Directions
Everything from the line that contains "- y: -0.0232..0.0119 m" to the end of the data below is to be reproduced verbatim; leave all else out.
[Information shown Boundary: Start]
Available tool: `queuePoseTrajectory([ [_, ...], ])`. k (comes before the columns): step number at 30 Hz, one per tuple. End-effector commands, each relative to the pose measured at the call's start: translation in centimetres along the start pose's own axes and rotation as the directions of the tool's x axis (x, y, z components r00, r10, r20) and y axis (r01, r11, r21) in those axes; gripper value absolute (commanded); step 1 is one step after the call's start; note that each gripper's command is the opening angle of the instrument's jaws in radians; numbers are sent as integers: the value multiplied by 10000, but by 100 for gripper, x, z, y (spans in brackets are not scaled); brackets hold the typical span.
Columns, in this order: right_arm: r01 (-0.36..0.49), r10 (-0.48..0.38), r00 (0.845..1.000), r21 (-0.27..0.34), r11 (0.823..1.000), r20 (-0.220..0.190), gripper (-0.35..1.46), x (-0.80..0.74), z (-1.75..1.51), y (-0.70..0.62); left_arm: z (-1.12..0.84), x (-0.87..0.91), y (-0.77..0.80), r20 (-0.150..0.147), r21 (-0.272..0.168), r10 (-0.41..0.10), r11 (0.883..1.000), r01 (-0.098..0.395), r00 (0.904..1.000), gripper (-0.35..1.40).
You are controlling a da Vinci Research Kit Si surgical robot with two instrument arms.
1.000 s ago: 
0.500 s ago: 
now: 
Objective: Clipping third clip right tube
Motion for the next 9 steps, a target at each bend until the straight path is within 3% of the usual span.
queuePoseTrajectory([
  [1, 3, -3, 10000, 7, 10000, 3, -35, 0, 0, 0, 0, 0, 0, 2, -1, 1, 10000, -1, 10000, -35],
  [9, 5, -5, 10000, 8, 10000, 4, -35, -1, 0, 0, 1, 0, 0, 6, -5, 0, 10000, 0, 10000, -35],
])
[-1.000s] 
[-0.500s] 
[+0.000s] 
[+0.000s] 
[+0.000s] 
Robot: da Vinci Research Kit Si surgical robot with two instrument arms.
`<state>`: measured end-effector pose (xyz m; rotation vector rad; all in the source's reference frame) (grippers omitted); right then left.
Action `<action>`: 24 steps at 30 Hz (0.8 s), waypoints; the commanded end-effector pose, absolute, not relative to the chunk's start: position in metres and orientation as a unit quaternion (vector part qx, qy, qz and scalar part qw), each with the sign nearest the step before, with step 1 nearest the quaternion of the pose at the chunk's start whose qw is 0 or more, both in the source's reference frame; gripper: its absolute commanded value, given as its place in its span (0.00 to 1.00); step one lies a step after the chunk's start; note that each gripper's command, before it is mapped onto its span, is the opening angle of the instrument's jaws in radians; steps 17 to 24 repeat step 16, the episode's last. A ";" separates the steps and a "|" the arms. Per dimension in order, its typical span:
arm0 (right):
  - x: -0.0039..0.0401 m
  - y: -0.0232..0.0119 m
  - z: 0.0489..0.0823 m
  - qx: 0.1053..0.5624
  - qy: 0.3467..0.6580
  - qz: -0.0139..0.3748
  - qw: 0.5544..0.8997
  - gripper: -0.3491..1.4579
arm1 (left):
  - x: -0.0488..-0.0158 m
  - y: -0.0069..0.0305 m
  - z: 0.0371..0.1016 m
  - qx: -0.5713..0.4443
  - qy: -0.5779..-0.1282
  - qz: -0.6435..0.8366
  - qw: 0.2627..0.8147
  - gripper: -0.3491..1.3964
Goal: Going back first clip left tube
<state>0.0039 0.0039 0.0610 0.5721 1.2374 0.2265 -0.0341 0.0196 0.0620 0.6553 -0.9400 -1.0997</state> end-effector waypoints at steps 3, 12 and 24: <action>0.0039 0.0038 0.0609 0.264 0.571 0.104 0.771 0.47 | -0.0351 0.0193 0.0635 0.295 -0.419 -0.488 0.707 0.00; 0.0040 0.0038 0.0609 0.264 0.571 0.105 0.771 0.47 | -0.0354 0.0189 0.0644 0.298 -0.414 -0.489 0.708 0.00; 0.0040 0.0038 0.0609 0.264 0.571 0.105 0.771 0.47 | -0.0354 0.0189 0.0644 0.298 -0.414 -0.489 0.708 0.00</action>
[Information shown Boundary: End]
Output for this task
  - y: -0.0232..0.0119 m
  - z: 0.0489..0.0823 m
  - qx: 0.1053..0.5624
  - qy: 0.3467..0.6580
  - qz: -0.0139..0.3748
  - qw: 0.5544..0.8997
  - gripper: -0.3491..1.4579
arm1 (left):
  - x: -0.0488..-0.0158 m
  - y: -0.0069..0.0305 m
  - z: 0.0371..0.1016 m
  - qx: -0.5713..0.4443
  - qy: -0.5779..-0.1282
  - qz: -0.6435..0.8366
  - qw: 0.2627..0.8147
  - gripper: -0.3491..1.3964
Goal: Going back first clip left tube
<state>0.0039 0.0039 0.0610 0.5721 1.2374 0.2265 -0.0341 0.0196 0.0620 0.6553 -0.9400 -1.0997</state> end-effector waypoints at steps 3, 12 and 24: <action>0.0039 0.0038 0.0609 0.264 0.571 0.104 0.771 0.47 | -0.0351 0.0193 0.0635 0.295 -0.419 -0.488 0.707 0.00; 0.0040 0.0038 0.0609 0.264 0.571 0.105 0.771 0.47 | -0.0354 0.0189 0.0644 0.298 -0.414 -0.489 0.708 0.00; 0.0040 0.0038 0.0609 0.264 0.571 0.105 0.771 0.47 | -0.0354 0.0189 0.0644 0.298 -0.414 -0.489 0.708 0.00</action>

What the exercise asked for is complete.